* [Goal of the exercise]: Below are the records. State how many of their lines hold the word "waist", and add nothing else.

──────

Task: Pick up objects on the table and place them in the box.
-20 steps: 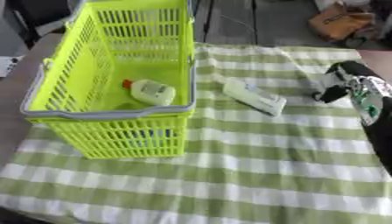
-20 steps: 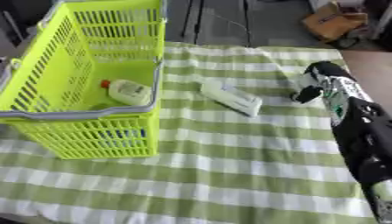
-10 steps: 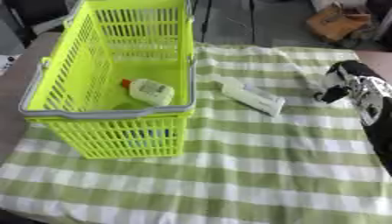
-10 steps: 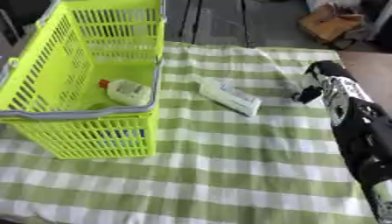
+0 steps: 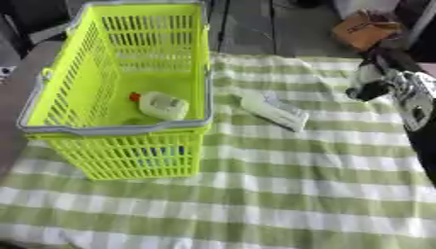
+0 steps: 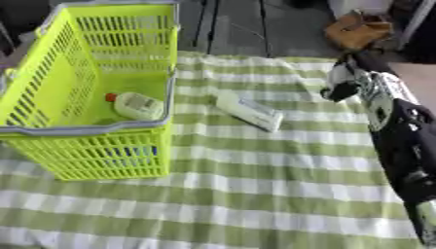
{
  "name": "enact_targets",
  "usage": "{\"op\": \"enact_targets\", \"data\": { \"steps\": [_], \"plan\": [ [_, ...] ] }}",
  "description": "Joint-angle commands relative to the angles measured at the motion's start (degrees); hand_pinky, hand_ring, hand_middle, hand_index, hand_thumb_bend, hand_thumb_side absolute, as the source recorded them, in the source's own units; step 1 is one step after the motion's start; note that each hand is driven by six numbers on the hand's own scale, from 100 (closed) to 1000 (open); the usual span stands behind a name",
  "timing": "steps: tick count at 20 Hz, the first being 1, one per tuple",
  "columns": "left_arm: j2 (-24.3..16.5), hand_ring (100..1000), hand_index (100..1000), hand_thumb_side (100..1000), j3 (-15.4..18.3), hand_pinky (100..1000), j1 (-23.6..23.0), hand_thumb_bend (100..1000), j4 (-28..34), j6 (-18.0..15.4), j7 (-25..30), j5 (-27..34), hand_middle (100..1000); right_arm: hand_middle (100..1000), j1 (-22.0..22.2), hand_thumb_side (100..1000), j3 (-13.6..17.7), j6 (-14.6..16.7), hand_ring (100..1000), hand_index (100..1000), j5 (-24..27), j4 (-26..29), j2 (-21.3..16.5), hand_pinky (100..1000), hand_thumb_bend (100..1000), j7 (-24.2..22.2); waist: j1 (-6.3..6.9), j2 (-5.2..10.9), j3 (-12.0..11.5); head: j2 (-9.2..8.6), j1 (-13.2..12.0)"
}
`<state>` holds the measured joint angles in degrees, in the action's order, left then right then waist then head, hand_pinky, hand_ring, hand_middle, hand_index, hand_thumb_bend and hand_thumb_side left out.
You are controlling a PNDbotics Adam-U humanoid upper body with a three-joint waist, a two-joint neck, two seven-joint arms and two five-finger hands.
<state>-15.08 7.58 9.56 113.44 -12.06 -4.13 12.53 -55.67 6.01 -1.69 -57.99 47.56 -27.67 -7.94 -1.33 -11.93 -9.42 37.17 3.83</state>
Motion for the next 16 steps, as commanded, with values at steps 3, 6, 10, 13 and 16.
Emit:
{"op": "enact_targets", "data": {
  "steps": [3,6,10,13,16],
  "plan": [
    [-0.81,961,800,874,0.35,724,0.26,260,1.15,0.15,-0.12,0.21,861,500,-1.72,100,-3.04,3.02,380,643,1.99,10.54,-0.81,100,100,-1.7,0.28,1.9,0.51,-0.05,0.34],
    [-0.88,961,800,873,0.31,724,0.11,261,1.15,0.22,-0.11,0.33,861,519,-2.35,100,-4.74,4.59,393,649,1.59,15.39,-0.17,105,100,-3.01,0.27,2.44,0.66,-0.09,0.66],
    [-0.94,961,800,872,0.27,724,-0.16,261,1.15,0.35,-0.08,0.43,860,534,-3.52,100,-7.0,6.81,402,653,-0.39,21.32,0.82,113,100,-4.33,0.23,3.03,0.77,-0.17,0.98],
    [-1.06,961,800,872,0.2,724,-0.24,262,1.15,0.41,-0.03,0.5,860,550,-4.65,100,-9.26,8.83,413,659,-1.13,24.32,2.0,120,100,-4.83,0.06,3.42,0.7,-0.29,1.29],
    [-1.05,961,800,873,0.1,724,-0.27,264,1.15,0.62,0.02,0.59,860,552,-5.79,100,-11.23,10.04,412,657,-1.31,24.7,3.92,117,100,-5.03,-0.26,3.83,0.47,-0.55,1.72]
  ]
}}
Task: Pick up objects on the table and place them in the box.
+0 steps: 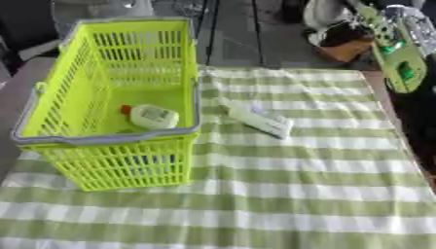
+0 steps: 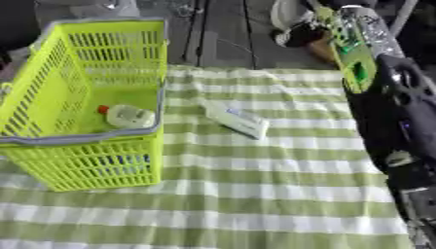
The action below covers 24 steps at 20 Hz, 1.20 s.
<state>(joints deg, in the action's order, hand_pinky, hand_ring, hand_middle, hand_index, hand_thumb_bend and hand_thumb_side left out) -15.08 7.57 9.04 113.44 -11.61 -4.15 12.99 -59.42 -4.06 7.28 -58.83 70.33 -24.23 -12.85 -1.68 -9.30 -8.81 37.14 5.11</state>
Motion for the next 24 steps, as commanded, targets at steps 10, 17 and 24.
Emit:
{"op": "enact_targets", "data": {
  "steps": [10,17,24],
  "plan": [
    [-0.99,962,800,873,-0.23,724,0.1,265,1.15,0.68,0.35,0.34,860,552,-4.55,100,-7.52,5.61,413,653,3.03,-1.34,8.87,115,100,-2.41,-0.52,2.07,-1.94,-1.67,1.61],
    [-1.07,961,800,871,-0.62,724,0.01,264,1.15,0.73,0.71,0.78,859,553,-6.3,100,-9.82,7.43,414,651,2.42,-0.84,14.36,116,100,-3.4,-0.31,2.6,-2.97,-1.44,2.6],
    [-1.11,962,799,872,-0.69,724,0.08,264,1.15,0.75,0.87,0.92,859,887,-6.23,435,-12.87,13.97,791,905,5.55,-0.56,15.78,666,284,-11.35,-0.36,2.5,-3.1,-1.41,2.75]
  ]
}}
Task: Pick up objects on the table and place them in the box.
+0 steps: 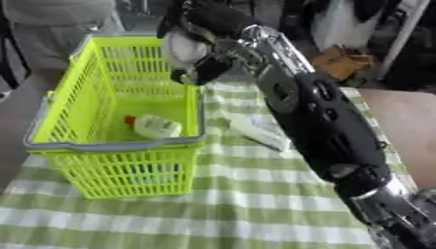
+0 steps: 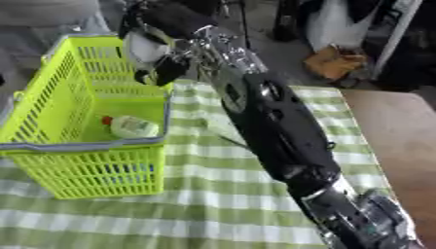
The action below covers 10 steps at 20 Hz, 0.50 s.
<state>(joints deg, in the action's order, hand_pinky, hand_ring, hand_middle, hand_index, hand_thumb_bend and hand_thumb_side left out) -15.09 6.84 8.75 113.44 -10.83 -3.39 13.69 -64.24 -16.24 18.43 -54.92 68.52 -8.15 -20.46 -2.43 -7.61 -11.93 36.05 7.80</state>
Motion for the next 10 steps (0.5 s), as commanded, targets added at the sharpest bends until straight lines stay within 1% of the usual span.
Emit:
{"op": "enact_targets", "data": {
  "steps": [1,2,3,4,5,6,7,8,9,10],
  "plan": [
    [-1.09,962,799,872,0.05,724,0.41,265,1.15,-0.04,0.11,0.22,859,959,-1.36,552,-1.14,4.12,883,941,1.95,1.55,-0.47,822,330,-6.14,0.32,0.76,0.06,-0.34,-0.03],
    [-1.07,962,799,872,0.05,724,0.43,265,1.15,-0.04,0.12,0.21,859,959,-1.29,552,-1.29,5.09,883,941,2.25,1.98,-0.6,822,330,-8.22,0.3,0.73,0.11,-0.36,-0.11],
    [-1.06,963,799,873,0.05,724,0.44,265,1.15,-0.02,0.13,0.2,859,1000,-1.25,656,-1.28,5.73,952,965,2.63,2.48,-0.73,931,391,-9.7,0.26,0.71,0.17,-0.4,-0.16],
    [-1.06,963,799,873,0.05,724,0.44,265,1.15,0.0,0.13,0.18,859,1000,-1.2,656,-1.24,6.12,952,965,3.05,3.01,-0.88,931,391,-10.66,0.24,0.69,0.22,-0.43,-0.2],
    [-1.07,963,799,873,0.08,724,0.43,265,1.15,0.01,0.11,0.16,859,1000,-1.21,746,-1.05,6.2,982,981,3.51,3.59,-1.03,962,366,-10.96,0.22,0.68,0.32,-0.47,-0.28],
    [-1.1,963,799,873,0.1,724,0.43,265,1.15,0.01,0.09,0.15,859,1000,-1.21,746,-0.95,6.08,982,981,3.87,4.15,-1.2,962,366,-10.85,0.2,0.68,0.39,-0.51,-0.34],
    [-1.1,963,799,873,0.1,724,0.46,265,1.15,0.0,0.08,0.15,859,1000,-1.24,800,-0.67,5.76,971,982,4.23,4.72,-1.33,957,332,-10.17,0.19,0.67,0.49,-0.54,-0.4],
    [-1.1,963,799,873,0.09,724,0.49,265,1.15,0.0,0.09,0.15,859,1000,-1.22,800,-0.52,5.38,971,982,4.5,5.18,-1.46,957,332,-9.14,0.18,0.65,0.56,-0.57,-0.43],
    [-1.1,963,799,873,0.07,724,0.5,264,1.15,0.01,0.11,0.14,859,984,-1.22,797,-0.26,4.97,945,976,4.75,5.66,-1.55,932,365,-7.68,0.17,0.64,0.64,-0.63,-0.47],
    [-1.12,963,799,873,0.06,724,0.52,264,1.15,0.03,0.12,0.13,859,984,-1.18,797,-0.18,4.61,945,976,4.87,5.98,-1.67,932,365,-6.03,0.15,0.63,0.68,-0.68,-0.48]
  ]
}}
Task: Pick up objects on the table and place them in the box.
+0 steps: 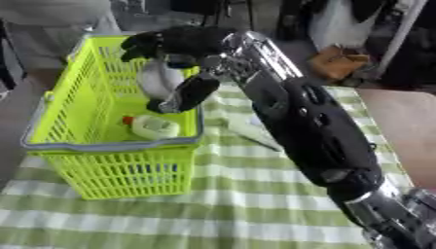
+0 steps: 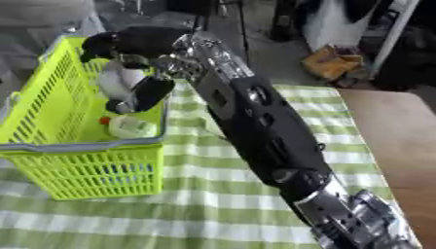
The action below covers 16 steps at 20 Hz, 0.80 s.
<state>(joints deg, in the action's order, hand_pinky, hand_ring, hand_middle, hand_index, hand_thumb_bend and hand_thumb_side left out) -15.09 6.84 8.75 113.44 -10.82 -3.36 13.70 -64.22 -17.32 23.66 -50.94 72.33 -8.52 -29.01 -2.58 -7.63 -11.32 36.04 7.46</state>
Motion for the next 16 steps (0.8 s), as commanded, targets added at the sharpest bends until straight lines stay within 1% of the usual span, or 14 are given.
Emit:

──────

* [Task output]: 3